Churchill's use as a BNP vote winner is strange as BNP director of publicity Mark Collett once said of the great man: 'He was a f***ing c*** who led us into a pointless war with other whites [Nazi Germany] standing up for their race.'
BNP deputy leader Simon Darby appeared on stage at Grays to say: 'We are not like the other politicians, who are, quite frankly, a greedy, lying treacherous bunch of swine.' Mr Darby is also different from 'the other politicians' in that he attends neo-fascist conferences. He was recently photographed entering one such event in Milan, as other delegates gave the Nazi salute.
For his part, Griffin admitted this week that he had shared a platform with former Ku Klux Klan leader Don Black. He did so, he claimed, 'because I believe in freedom of speech and argued that his way of doing politics is wrong'. It seems Black has yet to be persuaded. The American is behind the Stormfront website which carries a forum thread titled 'BNP revolution is happening'.
One contributor writes on it, not untypically: 'I'm sorry, but Jews are not British no matter how far their lineage goes back. Jews out. Always. It's all or nothin' folks.'
Griffin has spoken of his 'direct' political line back to Mosley. So it is timely to recall that while Poles were flying Spitfires in defence of Britain, and our soldiers were fighting, Griffin's fellow-traveller was interned in Holloway jail or under house arrest, as a danger to national security.
When the Grays launch had ended I passed two BNP activists who were complaining about a question asked by a Channel 4 journalist. 'Of course, Channel 4's full of Asians,' one told the other, by way of explanation.
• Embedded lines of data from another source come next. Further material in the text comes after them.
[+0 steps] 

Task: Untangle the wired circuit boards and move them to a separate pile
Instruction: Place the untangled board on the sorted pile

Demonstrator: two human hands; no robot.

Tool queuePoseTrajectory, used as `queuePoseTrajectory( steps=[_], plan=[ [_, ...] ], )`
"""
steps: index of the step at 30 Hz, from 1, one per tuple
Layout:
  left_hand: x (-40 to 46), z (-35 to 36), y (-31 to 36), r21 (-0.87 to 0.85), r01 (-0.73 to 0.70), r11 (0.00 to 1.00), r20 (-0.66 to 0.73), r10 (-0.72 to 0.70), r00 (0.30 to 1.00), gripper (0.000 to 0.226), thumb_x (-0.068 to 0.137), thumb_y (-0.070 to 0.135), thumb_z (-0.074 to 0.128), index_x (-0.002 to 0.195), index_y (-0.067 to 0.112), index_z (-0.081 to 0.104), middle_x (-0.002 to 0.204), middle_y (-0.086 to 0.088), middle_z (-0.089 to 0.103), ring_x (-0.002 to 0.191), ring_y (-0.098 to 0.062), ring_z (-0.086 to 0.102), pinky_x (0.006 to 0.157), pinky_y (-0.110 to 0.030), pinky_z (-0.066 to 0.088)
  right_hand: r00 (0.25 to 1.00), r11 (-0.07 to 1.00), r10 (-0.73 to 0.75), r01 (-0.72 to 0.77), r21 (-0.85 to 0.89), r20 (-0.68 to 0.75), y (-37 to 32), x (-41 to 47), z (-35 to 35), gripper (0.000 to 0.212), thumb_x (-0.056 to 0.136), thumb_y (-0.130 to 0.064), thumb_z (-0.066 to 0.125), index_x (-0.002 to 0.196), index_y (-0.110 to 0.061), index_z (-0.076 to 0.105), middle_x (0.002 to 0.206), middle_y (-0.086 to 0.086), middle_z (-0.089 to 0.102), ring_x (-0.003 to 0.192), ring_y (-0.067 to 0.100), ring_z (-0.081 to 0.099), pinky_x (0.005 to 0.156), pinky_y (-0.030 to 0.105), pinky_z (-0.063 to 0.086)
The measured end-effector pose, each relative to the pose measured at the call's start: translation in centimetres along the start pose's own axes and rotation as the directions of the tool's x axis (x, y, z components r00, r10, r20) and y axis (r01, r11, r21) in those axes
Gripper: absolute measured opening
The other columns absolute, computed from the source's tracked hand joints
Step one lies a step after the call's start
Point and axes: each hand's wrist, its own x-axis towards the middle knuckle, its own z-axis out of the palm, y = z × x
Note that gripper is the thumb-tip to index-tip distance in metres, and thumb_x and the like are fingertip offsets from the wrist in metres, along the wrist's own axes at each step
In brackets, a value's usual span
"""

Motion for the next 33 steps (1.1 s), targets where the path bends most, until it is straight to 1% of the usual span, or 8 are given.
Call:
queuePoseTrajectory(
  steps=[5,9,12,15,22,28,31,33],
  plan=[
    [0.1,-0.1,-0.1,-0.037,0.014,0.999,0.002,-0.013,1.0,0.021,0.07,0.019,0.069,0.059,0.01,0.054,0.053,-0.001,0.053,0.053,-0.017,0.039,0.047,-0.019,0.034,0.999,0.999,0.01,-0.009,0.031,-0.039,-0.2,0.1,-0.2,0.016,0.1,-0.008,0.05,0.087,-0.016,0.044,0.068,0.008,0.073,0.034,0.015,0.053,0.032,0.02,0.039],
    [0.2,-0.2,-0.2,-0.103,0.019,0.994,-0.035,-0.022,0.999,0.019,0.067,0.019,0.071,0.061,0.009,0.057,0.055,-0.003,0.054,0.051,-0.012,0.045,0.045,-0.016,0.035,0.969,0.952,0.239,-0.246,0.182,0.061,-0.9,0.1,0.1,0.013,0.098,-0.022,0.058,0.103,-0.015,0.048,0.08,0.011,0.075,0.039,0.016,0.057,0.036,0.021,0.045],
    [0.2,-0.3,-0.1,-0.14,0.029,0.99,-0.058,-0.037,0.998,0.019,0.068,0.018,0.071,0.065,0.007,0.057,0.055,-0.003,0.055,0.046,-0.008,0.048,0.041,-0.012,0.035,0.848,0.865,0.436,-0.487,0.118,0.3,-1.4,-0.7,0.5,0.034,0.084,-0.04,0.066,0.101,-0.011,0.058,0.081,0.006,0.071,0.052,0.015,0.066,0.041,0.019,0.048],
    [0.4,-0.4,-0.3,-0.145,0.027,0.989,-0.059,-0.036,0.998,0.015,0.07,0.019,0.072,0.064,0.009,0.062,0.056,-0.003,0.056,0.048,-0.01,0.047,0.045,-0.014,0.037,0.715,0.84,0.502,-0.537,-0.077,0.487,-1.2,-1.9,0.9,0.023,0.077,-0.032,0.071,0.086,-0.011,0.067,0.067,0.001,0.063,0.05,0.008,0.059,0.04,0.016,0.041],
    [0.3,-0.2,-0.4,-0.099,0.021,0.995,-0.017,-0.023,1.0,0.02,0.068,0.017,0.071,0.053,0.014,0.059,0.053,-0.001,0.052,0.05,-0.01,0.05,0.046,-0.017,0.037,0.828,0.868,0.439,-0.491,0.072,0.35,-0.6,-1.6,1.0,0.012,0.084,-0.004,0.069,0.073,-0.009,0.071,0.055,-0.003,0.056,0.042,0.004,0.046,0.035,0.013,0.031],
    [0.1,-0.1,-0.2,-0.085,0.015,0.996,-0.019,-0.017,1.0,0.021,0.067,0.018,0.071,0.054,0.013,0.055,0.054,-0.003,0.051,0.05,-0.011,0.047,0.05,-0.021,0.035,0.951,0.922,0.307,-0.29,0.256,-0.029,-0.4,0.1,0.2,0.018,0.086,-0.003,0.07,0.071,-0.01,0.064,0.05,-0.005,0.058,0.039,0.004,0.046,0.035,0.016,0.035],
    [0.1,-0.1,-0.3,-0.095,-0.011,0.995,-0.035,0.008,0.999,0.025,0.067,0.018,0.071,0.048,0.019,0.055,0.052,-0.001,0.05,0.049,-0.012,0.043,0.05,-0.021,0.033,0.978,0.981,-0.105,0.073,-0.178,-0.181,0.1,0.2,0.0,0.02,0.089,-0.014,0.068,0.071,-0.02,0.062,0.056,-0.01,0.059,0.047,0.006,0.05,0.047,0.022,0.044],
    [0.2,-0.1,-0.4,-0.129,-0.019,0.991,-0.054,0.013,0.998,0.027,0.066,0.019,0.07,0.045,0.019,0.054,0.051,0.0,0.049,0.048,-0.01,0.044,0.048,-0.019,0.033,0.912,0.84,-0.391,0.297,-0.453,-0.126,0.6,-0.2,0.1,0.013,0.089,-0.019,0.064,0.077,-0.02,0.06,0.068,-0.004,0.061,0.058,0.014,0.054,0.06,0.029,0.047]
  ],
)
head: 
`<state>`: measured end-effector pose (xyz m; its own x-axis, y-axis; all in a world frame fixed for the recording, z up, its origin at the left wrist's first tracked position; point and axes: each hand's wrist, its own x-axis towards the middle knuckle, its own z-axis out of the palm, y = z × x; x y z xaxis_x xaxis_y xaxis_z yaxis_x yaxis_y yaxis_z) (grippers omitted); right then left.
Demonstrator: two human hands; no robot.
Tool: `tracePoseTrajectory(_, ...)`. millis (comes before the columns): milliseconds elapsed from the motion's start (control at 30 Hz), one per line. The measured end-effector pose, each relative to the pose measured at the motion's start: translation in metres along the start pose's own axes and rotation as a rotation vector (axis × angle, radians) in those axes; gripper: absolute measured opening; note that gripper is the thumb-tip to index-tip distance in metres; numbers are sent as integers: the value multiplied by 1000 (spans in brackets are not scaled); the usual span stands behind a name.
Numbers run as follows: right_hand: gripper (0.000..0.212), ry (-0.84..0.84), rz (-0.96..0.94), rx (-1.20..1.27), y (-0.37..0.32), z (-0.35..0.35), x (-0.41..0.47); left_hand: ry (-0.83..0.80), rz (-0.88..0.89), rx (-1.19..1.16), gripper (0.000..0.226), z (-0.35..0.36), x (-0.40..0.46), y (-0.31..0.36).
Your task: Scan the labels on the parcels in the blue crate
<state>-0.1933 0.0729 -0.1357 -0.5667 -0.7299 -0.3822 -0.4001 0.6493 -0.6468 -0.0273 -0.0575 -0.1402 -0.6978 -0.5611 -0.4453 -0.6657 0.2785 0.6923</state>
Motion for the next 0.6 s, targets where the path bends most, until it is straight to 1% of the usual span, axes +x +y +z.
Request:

It was a relief to be out in the clean air and sunshine. I walked back to my car, past the memorial on which the World War II dead of Grays are listed alphabetically, from a Private Allen to Aircraftman Williamson. They did not fight and die for the right of MPs to charge moats, chandeliers and non-existent mortgages to the taxpaper. Nor for bankers to line their pockets while the economy imploded. Or communities to be divided down racial or religious lines. But it is also a travesty that their sacrifice is now being used by the Far Right.
This week, Lord Tebbit suggested that on June 4 voters should turn to the smaller parties - except the BNP which he described as 'Labour with racism'. Certainly, respect for the mainstream parties is at an all-time low. But 75 years after Olympia, we mustn't let our rotten MPs hold open the door for Mosley's successors.